(WHAT TO PRODUCE):
Set down the data that follows, exactly and completely.

——

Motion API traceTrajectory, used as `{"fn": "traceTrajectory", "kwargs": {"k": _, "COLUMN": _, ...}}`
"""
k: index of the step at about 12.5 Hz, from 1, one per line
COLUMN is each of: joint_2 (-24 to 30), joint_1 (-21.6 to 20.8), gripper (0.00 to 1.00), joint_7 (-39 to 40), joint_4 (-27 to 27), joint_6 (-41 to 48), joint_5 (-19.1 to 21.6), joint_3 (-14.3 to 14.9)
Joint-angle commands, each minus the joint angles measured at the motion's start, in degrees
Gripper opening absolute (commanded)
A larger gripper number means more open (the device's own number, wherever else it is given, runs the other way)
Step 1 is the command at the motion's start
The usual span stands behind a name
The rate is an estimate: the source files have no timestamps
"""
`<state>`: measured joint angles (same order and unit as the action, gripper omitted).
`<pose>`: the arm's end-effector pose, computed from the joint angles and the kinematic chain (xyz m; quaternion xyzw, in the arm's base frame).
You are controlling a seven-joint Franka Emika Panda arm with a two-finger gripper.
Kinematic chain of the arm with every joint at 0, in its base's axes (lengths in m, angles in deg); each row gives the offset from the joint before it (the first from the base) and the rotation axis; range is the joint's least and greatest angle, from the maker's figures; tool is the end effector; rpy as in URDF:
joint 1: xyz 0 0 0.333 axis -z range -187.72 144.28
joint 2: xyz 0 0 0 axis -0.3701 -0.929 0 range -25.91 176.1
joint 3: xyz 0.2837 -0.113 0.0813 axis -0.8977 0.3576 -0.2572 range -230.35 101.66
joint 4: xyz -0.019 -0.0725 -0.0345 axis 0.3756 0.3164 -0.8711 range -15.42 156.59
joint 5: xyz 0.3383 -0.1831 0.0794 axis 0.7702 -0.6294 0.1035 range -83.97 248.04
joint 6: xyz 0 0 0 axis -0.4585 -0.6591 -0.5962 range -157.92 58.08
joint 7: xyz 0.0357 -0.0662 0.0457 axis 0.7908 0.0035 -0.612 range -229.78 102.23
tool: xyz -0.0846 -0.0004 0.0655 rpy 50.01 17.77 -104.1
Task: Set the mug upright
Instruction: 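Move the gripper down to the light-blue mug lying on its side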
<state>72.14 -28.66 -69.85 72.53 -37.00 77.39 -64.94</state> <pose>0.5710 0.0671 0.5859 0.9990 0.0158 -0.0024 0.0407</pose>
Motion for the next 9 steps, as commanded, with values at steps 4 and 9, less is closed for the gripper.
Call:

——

(WRITTEN RESPONSE):
Motion API traceTrajectory, used as `{"fn": "traceTrajectory", "kwargs": {"k": _, "COLUMN": _, ...}}`
"""
k: index of the step at about 12.5 Hz, from 1, one per line
COLUMN is each of: joint_2 (-24 to 30), joint_1 (-21.6 to 20.8), gripper (0.00 to 1.00), joint_7 (-39 to 40), joint_4 (-27 to 27), joint_6 (-41 to 48), joint_5 (-19.1 to 21.6), joint_3 (-14.3 to 14.9)
Joint-angle commands, each minus the joint angles measured at the motion's start, in degrees
Gripper opening absolute (commanded)
A larger gripper number means more open (the device's own number, wherever else it is given, runs the other way)
Step 1 is the command at the motion's start
The usual span stands behind a name
The rate is an estimate: the source files have no timestamps
"""
`<state>`: measured joint angles (same order and unit as the action, gripper omitted).
`<pose>`: the arm's end-effector pose, computed from the joint angles and the kinematic chain (xyz m; quaternion xyzw, in the arm's base frame).
You are controlling a seven-joint Franka Emika Panda arm with a two-finger gripper.
Kinematic chain of the arm with every joint at 0, in its base's axes (lengths in m, angles in deg); each row gives the offset from the joint before it (the first from the base) and the rotation axis; range is the joint's least and greatest angle, from the maker's figures; tool is the end effector; rpy as in URDF:
joint 1: xyz 0 0 0.333 axis -z range -187.72 144.28
joint 2: xyz 0 0 0 axis -0.3701 -0.929 0 range -25.91 176.1
joint 3: xyz 0.2837 -0.113 0.0813 axis -0.8977 0.3576 -0.2572 range -230.35 101.66
joint 4: xyz -0.019 -0.0725 -0.0345 axis 0.3756 0.3164 -0.8711 range -15.42 156.59
joint 5: xyz 0.3383 -0.1831 0.0794 axis 0.7702 -0.6294 0.1035 range -83.97 248.04
joint 6: xyz 0 0 0 axis -0.4585 -0.6591 -0.5962 range -157.92 58.08
joint 7: xyz 0.0357 -0.0662 0.0457 axis 0.7908 0.0035 -0.612 range -229.78 102.23
tool: xyz -0.0846 -0.0004 0.0655 rpy 50.01 17.77 -104.1
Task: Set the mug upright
Instruction: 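Move the gripper down to the light-blue mug lying on its side
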<state>72.14 -28.66 -69.85 72.53 -37.00 77.39 -64.94</state> <pose>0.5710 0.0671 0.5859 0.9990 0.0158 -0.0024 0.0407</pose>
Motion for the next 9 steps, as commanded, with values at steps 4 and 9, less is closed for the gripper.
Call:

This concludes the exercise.